▶ [What needs to be done]:
An exact transcription of all the data is required.

▶ [Input data]:
———

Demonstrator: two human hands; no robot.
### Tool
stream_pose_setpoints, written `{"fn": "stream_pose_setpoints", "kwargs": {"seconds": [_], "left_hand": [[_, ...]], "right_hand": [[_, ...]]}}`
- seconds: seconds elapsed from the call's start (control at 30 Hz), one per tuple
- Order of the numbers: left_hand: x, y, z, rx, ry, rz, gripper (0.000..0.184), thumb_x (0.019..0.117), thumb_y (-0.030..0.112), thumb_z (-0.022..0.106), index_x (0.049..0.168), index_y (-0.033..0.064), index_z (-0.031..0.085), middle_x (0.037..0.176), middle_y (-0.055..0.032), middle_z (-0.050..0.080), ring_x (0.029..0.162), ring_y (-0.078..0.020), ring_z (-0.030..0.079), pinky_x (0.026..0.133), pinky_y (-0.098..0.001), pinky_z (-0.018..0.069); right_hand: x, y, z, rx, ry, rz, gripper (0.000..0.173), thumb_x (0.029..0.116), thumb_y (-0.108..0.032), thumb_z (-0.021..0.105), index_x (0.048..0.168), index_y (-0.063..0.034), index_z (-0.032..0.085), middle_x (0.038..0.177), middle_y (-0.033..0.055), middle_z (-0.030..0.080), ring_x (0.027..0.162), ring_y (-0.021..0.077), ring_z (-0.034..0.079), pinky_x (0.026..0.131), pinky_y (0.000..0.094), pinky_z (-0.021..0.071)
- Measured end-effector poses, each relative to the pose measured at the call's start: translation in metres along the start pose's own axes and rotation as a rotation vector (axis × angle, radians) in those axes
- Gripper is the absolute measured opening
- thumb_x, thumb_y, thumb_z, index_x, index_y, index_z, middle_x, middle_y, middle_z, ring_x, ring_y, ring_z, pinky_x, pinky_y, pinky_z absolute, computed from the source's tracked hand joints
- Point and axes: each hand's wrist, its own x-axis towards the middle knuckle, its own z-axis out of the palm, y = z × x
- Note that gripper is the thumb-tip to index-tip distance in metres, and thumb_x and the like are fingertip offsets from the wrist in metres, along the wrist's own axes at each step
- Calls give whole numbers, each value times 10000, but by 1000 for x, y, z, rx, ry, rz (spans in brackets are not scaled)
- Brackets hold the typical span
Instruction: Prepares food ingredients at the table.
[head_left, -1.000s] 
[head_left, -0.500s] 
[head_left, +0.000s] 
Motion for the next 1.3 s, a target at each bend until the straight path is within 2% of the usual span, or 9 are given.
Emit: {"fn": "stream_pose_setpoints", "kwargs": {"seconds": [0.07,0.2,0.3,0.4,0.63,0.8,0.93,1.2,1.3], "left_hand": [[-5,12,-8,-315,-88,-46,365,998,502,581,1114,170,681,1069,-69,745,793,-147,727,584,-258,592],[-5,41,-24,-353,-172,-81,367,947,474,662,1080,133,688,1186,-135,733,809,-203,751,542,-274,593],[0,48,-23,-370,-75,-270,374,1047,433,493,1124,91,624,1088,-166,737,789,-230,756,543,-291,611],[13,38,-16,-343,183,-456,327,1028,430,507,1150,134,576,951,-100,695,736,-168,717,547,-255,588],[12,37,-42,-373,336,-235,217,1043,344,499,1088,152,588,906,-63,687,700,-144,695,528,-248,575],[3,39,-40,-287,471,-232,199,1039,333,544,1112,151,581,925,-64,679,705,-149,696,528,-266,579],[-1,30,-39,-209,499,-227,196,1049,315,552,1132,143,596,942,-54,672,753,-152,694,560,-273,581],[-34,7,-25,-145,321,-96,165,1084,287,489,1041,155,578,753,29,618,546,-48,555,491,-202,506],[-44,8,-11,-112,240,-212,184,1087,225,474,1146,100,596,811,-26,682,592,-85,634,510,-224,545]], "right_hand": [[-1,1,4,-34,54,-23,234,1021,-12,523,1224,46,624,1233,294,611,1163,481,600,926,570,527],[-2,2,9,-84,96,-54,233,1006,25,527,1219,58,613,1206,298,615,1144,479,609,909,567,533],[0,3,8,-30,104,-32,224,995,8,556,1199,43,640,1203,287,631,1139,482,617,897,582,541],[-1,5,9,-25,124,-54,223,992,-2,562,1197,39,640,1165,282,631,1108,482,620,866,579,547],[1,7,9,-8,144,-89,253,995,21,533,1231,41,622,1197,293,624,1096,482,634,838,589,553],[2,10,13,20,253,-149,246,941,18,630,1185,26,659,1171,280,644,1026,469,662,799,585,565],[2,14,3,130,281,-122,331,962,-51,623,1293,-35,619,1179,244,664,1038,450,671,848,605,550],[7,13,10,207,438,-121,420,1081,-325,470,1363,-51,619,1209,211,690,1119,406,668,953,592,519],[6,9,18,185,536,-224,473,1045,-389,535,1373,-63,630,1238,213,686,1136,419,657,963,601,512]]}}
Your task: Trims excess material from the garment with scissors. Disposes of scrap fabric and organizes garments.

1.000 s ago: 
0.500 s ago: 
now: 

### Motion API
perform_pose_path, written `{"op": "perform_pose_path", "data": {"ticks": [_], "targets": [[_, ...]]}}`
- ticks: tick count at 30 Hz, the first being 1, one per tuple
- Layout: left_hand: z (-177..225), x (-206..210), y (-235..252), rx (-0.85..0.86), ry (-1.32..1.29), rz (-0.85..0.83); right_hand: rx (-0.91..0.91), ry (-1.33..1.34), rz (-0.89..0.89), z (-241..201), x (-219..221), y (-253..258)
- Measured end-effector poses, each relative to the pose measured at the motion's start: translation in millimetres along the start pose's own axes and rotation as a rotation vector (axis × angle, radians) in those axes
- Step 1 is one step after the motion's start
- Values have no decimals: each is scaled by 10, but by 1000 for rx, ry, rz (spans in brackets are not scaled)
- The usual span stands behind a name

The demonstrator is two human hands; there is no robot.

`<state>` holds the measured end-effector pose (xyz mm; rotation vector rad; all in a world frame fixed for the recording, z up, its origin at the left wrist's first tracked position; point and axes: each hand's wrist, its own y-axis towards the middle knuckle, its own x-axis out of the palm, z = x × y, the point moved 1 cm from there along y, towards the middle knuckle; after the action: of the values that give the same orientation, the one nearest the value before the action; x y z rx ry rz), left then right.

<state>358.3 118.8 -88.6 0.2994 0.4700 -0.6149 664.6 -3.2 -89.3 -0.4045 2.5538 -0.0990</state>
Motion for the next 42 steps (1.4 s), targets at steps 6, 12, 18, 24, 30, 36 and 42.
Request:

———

▶ [Problem solution]:
Demonstrator: two human hands; no robot.
### Tool
stream_pose_setpoints, written `{"fn": "stream_pose_setpoints", "kwargs": {"seconds": [_], "left_hand": [[_, ...]], "right_hand": [[_, ...]]}}`
- seconds: seconds elapsed from the call's start (control at 30 Hz), one per tuple
- Order of the numbers: left_hand: x, y, z, rx, ry, rz, gripper (0.000..0.184), thumb_x (0.019..0.117), thumb_y (-0.030..0.112), thumb_z (-0.022..0.106), index_x (0.049..0.168), index_y (-0.033..0.064), index_z (-0.031..0.085), middle_x (0.037..0.176), middle_y (-0.055..0.032), middle_z (-0.050..0.080), ring_x (0.029..0.162), ring_y (-0.078..0.020), ring_z (-0.030..0.079), pinky_x (0.026..0.133), pinky_y (-0.098..0.001), pinky_z (-0.018..0.069); right_hand: x, y, z, rx, ry, rz, gripper (0.000..0.173), thumb_x (0.029..0.116), thumb_y (-0.108..0.032), thumb_z (-0.021..0.105), index_x (0.048..0.168), index_y (-0.063..0.034), index_z (-0.032..0.085), middle_x (0.038..0.177), middle_y (-0.033..0.055), middle_z (-0.030..0.080), ring_x (0.027..0.162), ring_y (-0.021..0.077), ring_z (-0.034..0.079), pinky_x (0.026..0.131), pinky_y (0.000..0.094), pinky_z (-0.021..0.071)
- Measured end-effector poses, each relative to the pose measured at the call's start: translation in metres along the start pose's own axes and rotation as a rotation vector (axis × angle, radians) in those axes
- Gripper is the absolute measured opening
- thumb_x, thumb_y, thumb_z, index_x, index_y, index_z, middle_x, middle_y, middle_z, ring_x, ring_y, ring_z, pinky_x, pinky_y, pinky_z absolute, computed from the source's tracked hand joints
- Point and axes: each hand's wrist, its own x-axis towards the middle knuckle, its own z-axis out of the palm, y = z × x
- Note that gripper is the thumb-tip to index-tip distance in metres, and thumb_x and the like are fingertip offsets from the wrist in metres, along the wrist's own axes at each step
- Calls give whole numbers, each value times 10000, but by 1000 for x, y, z, rx, ry, rz (spans in brackets are not scaled)
- Brackets hold the typical span
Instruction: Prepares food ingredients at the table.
[head_left, -1.000s] 
[head_left, -0.500s] 
[head_left, +0.000s] 
Motion for the next 1.3 s, a target at each bend until the straight path is within 2% of the usual span, or 9 are given.
Emit: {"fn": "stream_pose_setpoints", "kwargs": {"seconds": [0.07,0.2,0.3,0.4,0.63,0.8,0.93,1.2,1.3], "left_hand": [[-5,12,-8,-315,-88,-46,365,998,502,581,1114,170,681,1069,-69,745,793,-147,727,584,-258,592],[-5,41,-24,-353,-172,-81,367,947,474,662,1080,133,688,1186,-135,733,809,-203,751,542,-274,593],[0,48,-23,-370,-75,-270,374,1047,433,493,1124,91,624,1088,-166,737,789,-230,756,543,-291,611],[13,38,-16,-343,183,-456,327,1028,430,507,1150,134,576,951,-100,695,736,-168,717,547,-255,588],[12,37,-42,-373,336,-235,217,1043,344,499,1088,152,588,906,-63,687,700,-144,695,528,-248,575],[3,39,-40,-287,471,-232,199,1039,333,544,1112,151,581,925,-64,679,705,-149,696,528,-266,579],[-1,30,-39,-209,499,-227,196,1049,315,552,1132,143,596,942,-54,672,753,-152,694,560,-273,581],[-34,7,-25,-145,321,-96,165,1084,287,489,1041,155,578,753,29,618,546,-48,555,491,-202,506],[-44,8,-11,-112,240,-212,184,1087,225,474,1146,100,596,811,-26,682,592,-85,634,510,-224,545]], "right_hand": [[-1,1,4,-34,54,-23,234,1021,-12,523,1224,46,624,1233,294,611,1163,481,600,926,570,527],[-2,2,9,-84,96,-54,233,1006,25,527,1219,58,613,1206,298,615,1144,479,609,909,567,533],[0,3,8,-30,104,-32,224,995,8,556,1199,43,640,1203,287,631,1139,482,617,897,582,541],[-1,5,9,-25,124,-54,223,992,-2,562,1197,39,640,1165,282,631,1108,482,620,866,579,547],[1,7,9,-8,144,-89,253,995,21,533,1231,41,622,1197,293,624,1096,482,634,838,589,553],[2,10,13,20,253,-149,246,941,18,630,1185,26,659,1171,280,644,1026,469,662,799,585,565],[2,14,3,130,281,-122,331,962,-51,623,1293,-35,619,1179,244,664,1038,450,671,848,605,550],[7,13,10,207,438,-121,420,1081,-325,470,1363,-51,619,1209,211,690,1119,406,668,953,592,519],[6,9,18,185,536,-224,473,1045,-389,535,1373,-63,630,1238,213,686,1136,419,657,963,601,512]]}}
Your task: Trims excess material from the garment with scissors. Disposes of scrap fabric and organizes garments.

1.000 s ago: 
0.500 s ago: 
now: 

### Motion API
perform_pose_path, written `{"op": "perform_pose_path", "data": {"ticks": [_], "targets": [[_, ...]]}}`
- ticks: tick count at 30 Hz, the first being 1, one per tuple
- Layout: left_hand: z (-177..225), x (-206..210), y (-235..252), rx (-0.85..0.86), ry (-1.32..1.29), rz (-0.85..0.83); right_hand: rx (-0.91..0.91), ry (-1.33..1.34), rz (-0.89..0.89), z (-241..201), x (-219..221), y (-253..258)
- Measured end-effector poses, each relative to the pose measured at the motion's start: translation in millimetres along the start pose's own axes and rotation as a rotation vector (axis × angle, radians) in those axes
- Step 1 is one step after the motion's start
- Values have no decimals: each is scaled by 10, but by 1000 for rx, ry, rz (spans in brackets are not scaled)
- The usual span stands behind a name

The demonstrator is two human hands; there is no robot.

`<state>` holds the measured end-effector pose (xyz mm; rotation vector rad; all in a world frame fixed for the recording, z up, its origin at the left wrist's first tracked position; point and axes: each hand's wrist, its own y-axis towards the middle knuckle, its own x-axis out of the palm, z = x × y, the point moved 1 cm from there along y, towards the middle knuckle; after the action: of the values that give the same orientation, the one nearest the value before the action; x y z rx ry rz), left then right.

<state>358.3 118.8 -88.6 0.2994 0.4700 -0.6149 664.6 -3.2 -89.3 -0.4045 2.5538 -0.0990</state>
Motion for the next 42 steps (1.4 s), targets at steps 6, 12, 18, 24, 30, 36 and 42.
Request:

Output is finished, and nothing else is required.